Aktive Sterbehilfe
Ich wundere mich, daß hier die meisten von Euch noch nicht gepostet haben.
Woran liegt das?
Keine eigene Meinung, oder das Thema einfach nur verdrängt?
Für all diejenigen hier mal etwas Nachdenkenswertes.
Früher, traditionell, bis in das beginnende 20. Jahrhundert hinein, verstarben Menschen in der Regel in der Familie. Das 20. Jahrhundert brachte einen tiefen Einschnitt: Heute ist nun vornehmlich die Medizin, darunter die Intensivmedizin, für den Umgang mit der letzten Lebensphase zuständig. Sterben ereignet sich mehr und mehr im Krankenhaus; das Sterben wurde aus der Familie und aus dem Alltag ausgegliedert, also hospitalisiert und an die Medizin delegiert, d.h. medikalisiert. Ferner wurden Sterben und Tod im 20. Jahrhundert teilweise verdrängt, ja tabuisiert sowie – durch die Ausgrenzung aus dem Lebensalltag – privatisiert. In einer Gesellschaft, deren Leitbilder an Leistung und Effizienz oder auch an Konsum ausgerichtet sind ("Leistungsgesellschaft", "Erlebnisgesellschaft"), sind Sterben und Tod disfunktional geworden; sie lassen sich in die alltägliche Lebenswelt nur noch schwer integrieren.

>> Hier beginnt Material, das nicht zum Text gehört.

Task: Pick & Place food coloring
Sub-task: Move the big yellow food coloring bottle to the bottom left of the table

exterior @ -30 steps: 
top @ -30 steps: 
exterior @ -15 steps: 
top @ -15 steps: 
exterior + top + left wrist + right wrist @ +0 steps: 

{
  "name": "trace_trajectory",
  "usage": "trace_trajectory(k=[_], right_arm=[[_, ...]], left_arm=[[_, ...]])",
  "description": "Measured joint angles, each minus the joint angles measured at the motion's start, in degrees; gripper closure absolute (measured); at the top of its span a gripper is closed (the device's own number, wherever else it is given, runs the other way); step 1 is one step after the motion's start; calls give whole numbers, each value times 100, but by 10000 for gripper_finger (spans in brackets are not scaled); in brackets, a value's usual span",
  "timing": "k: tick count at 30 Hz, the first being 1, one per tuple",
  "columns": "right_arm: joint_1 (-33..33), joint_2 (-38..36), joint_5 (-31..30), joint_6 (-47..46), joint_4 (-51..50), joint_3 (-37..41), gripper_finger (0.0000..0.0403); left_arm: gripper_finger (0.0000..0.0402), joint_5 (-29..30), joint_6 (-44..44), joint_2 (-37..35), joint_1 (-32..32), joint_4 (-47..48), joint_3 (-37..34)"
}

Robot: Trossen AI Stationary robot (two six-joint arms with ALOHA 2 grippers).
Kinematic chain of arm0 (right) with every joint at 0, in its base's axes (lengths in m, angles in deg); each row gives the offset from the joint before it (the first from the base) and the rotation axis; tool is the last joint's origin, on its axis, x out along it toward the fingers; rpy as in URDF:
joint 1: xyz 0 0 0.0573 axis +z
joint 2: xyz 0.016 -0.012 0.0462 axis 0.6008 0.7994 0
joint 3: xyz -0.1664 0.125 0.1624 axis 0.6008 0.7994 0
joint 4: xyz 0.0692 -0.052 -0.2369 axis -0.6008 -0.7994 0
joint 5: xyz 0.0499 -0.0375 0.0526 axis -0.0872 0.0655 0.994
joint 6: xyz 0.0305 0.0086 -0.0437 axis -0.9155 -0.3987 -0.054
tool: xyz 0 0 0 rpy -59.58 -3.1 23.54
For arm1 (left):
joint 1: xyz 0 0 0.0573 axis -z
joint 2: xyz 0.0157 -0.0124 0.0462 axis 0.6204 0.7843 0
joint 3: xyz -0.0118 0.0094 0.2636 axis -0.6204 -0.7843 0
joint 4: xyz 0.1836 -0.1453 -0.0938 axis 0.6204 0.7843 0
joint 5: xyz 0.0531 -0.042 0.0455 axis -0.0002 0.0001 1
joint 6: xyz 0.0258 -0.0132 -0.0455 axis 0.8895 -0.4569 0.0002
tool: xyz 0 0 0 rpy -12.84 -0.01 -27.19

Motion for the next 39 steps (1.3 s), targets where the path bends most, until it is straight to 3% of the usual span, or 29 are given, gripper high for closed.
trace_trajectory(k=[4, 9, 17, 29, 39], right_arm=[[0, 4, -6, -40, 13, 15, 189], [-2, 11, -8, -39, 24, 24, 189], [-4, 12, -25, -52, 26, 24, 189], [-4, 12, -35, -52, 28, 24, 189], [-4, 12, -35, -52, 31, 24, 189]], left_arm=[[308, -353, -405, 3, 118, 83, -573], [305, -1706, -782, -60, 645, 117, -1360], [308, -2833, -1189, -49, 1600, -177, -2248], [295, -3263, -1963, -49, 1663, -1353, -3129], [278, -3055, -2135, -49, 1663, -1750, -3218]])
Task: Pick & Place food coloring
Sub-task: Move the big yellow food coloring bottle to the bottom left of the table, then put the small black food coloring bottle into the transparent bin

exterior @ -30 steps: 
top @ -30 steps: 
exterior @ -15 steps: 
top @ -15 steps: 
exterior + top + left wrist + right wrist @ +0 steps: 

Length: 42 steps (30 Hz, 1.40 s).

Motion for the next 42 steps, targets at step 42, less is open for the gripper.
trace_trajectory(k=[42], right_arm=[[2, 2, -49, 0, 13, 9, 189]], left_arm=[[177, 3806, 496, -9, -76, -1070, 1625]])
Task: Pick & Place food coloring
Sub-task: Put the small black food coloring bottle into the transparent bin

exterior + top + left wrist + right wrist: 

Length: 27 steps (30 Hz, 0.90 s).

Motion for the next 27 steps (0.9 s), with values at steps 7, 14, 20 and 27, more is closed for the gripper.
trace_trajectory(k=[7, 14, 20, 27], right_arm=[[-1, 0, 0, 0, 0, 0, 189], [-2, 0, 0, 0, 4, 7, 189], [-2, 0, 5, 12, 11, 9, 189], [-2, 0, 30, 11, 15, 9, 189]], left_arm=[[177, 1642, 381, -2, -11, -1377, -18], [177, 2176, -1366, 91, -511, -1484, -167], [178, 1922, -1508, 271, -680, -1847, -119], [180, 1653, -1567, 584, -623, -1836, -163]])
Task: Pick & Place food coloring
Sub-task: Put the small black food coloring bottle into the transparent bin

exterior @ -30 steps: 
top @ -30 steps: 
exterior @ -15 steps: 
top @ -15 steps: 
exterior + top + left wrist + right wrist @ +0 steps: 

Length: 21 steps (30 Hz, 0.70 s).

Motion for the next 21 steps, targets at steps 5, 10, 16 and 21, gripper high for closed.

Darüber hinaus hat der Sterbeprozeß selbst sich verändert. Der Kieler Internist Karlheinz Engelhardt unterstreicht: "Früher dominierte ein rascher Tod, z.B. durch Infektionen oder Lungenödem, heute wird oft langsam gestorben. Das gilt insbesondere für ältere Menschen mit Karzinom, Schlaganfall, Herzinsuffizienz, chronisch obstruktiver Lungenkrankheit oder mit Demenz in den letzten Jahren ihres Lebens." Und darüber hinaus: Seit den 60er Jahren des 20. Jahrhunderts vermag die Intensivmedizin den Sterbeprozeß aufzuhalten, zu verlangsamen, zu verzögern. Heimlich droht durch Medikamente oder durch Intensiv- und Apparatemedizin das menschliche Sterben überfremdet, medizinisch-technisch entfremdet zu werden. Die technisch gestützte künstliche Lebensverlängerung kann inhuman, nämlich zur belastenden, rein quantitativen Ausdehnung der Lebenszeit werden und unter Umständen in eine bloße Leidensverlängerung umschlagen.